20th Jan 2017 9:00am
20th Jan 2017 4:30pm
£5 (to include lunch and refreshments)
We live in an incredibly diverse society. But do our arts organisations, artists and audiences reflect this?
WHAT IS THE CASE FOR DIVERSITY?
In recent years there have been a number of national studies, initiatives and wide-ranging reviews of current and past evidence regarding equality and diversity within the arts and cultural sector in England. This research has revealed that participation and engagement by diverse groups has shown little or no growth over the past nine years, demonstrating that there still remains significant variance in how people of different backgrounds access the arts across the country.
Why is this? Research on the subject concludes that the underlying reasons that influence an individual’s ability or motivation to engage in arts and culture are far from simple. Some suggest that the under-representation of some groups is explained by a complex interplay of different preferences, drivers and barriers (social, institutional, economic, educational, ethnicity, age, disability and gender). Others address this imbalance from the perspective of traits inherent within the sector itself, such as cultural elitism, or an arts workforce that does not represent the society it serves.
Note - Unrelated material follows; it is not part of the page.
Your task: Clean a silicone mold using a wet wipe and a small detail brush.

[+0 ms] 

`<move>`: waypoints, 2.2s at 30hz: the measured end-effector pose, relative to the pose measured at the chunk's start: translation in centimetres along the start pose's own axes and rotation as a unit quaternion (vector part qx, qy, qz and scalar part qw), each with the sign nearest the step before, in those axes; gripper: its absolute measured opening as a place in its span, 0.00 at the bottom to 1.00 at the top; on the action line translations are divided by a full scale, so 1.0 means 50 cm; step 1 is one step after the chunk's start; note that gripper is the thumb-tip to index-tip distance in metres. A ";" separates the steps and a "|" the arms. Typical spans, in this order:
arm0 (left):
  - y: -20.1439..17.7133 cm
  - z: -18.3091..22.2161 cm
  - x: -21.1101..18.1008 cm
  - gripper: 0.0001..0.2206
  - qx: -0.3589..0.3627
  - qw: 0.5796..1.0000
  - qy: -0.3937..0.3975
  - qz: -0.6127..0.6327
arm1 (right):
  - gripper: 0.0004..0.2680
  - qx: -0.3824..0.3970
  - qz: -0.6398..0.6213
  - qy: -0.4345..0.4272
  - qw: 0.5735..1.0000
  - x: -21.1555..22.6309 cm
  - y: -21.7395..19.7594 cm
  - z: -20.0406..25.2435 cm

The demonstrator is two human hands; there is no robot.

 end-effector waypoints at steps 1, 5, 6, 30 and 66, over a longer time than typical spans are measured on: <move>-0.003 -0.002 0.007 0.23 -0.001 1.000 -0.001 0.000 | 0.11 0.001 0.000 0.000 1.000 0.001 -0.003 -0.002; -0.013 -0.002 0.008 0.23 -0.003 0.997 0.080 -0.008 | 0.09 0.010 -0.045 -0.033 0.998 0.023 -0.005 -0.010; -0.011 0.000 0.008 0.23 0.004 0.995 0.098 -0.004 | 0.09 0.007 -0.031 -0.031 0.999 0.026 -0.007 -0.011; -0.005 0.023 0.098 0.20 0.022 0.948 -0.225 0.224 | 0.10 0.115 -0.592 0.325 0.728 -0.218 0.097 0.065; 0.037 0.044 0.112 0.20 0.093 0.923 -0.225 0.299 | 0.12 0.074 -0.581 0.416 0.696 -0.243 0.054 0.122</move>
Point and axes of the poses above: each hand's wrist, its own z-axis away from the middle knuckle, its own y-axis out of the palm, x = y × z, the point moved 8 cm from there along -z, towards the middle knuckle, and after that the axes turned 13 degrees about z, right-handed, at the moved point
SITUATING CAMBRIDGE: UNDERSTANDING THE BIGGER PICTURE
The Cambridge Case for Diversity will span two events; the first conference Whose Culture is it Anyway? will kickstart the discussion by considering the national picture and address issues and topics that affect diversity within the arts and cultural sector as a whole. By bringing a range of external speakers together with local representatives from equalities groups and arts and cultural organisations, the conference aims to better reflect Cambridge’s diverse communities. Through situating Cambridge within this broader context, the outcomes of the conference will provide the framework for a dedicated follow up event to discuss the city’s response, highlight local examples of successful practice and areas for improvement, and explore how arts and culture can best reflect Cambridge’s complex cultural and unique socio-economic makeup.
To set the scene, Whose Culture is it Anyway? will provide a platform to discuss the key factors that impact on our sectors ability to engage diverse audiences; including artistic programming, communication, access to funds and audience and arts workforce development. With a combination of thought provoking key note speakers, breakout sessions, national case studies and initiatives, and networking opportunities; this conference aims to discuss diversity from a positive perspective and as an opportunity to explore the benefits and creative potential of taking an inclusive approach, addressing not only the protected characteristics but also the impact of education, class and geography upon diverse communities.
WHOSE CULTURE: KEY QUESTIONS AND POINTS FOR THE CONFERENCE
- What constitutes ‘art’ and ‘culture’ and to what extent are these terms still meaningful or useful?
- Who defines what good or bad quality art is, what is high or low culture; and is this important?
- What do diverse groups want to engage in and where, either as participants or as audience members and how do we find out their tastes and preferences?
- How do we ensure that non-funded, non-NPO delivered and/or voluntary arts activities are acknowledged and recognised as equally legitimate alongside funded or professional arts?
- What impact does positive or negative discrimination have across programming (creation and consumption), audience and art workforce development?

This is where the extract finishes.